Bioceramic coatings like hydroxyapatite (HA) have shown promising bioactive properties in load-bearing implant applications. The two-year project is to deposit functionally graded HA/Ti layers consisting of an underlying Ti bond coat, the alternating layer, and an HA top-layer on Ti6Al4V substrates using plasma spray to improve the coating-substrate interface properties. The alternating layers were created by means of changing the feeding rate and input power of Ti and HA powders, which gradually decreasing Ti content with increasing depth from the Ti bond-coat. After which, characterization of RGD peptide-grafted coatings following heat treatment will be emphasized. The presently first-year results indicated that surface chemistry and morphology of the graded coatings were similar to those of monolithic HA coatings. The bond strength values of the as-sprayed graded coatings were much superior to those of monolithic HA coatings. The cyclic fatigue did have a statistically significant effect on bond strength of monolithic HA coatings, with a decrease of 23%.
However, the graded coatings were able to survive 1 million cycles of loading in air without significantly reduced bond strength. The in vitro electrochemical measurement results also indicated that the graded coatings had a more beneficial and desired behavior than monolithic HA coatings after fatigue. In the secondary year, the major consideration was to examine the corrosion resistance and bond strength of graded coatings after various postheat treatment temperatures ranging from 400oC to 700oC. Gentamicin loading onto the plasma-sprayed coating was used to improve its antibacterial activity. RGD grafting is also another focus. Our results indicate that an appropriate heat treatment resulted in recrystallization of amorphous calcium phosphate of the as-sprayed coatings. The enhancement in corrosion resistance took place after heat treatment. Gentamicin loading might provide effective release at early time points (up to 1 h). As for RGD grafting on coating surface, the MTT assay indicated there are no significant differences between all samples with or without RGDC peptide. The heat treatment at 600oC for 1 h in air, leading to increased crystallinity and fewer defects, as well as enhanced bond strength, may be a suitable post-deposition treatment method to promote the characteristics of graded HA/Ti coatings that also serve as a drug carrier.
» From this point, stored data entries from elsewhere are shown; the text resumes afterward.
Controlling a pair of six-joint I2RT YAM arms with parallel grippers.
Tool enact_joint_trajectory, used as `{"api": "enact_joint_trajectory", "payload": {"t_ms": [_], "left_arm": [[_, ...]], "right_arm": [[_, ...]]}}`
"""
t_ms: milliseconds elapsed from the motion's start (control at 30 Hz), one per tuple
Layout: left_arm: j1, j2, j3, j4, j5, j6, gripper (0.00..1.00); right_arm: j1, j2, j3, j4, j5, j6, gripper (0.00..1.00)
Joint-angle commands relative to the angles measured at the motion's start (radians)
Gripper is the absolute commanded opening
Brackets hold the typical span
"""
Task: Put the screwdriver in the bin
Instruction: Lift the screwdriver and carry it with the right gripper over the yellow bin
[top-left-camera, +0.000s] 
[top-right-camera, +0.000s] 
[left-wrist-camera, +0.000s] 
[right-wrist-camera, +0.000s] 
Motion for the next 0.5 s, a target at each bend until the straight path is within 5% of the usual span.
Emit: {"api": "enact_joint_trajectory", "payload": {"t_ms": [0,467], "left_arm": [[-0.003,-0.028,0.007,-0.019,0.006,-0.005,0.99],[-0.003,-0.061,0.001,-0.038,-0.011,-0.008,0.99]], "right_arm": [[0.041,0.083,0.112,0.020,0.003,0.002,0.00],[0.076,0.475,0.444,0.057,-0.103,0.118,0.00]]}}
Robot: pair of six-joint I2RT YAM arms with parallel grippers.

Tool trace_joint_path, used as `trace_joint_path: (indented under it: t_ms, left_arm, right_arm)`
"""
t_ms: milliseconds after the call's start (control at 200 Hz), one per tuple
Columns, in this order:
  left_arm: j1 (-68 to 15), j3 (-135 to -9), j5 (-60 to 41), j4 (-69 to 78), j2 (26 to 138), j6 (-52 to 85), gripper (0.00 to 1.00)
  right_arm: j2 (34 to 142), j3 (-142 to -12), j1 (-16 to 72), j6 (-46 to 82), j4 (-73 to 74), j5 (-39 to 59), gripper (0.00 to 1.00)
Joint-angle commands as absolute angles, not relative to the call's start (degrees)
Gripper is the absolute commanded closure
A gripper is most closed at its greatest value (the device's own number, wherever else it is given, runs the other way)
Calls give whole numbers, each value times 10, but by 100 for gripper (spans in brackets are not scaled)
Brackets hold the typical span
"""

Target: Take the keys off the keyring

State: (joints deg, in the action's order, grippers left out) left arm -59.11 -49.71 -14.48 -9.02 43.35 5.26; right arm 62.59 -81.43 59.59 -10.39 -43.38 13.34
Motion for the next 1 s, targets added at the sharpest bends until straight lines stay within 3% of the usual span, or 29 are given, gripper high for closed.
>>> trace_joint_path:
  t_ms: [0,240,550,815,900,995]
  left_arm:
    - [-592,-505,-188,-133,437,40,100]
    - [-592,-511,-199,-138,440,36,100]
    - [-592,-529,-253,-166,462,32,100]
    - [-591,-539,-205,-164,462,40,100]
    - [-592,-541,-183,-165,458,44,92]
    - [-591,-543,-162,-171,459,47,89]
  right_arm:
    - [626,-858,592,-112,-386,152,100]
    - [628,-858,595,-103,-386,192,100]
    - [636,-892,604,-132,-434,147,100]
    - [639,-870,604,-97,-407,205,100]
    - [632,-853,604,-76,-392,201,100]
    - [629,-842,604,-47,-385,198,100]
Keywords: Titanium, hydroxyapatite, graded coating, implant, plasma spray, peptide
3. 緣由與目的
HA-coated implants have shown promising bioactive properties in orthorpaedic and dental surgery [1-2]. A variety of coating techniques, such as plasma spraying [1], magnetron sputtering [3], and sol-gel processing [4], have been explored to coat HA onto metals. Among these techniques, plasma spraying is perhaps most popularly used due to its process feasibility such as ease of operation. However, the plasma-sprayed HA coatings generally contained cracks, pores, second phases, and residual stresses that can reduce their durability and lead to partial or complete delamination of the coatings in body fluids [5]. In addition, the major causes of failure of HA-coated implants appear to reside in the coating-substrate interface [6,7]. In a study by Kangasniemi et al. [7] the failure mode of bone-HA interfacial tensile testing was observed to occur consistently at the HA-Ti interface, indicating clearly that it was difficult to develop reliable HA/Ti alloy bonding.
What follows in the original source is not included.